You never know when you'll run into one of those people, because they seem perfectly ordinary, but then they open their mouths, and blammo. But I'll tell you a little secret. I can almost always spot them. Ninety times out of a hundred in fact, I can tell you in advance if it's one of those people. It's the way they dress, and there's something in their smiles. Like you see their smile, and you know somehow it's fake. I mean, they may mean it, it may be the way they really smile, but there's something about their smile that's not quite right. You can tell.
You don't let it show of course. You smile back and act polite. But still. Deep down you feel all oogy having to actually talk to one.
But sometimes they can fool you. I was talking just the other evening to a man I've known for years, and then he said something, and I thought, "Oh, God, not him." Sure enough, he was one of those people. He had me completely fooled. He's a nice guy, which is what makes it such a shame. Or at least, I used to think he was a nice guy. Now I'm not so sure. Looking back, I can see the signs.

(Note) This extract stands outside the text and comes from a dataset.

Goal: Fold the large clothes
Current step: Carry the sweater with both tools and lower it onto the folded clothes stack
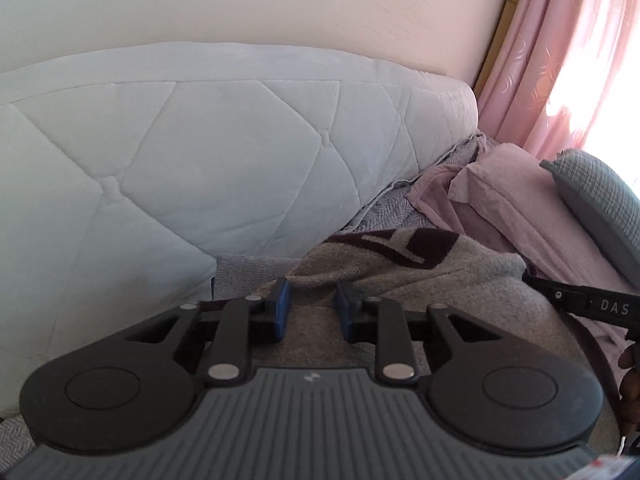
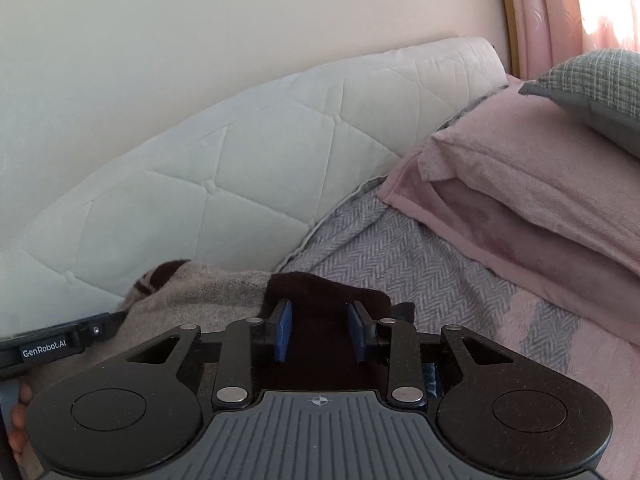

Still as awful as those people are, they're not half as bad as those other people. Thank God, there's not as many of them. Those people are everywhere you turn, but those other people are just now and then. But I've noticed something. Those other people are starting to pop up more and more these days. I was listening in on a conversation at a restaurant the other night, and... You guessed it. It was those other people. They had no self-awareness at all. Didn't even realize that other people could hear every word they said.
If it came to some sort of huge full-scale Armageddon-type war, I'd side with those people against those other people any day. The fact is, running into one of those other people almost makes you like those people a little better. You appreciate their better qualities. At least I do. I try to see the best in people.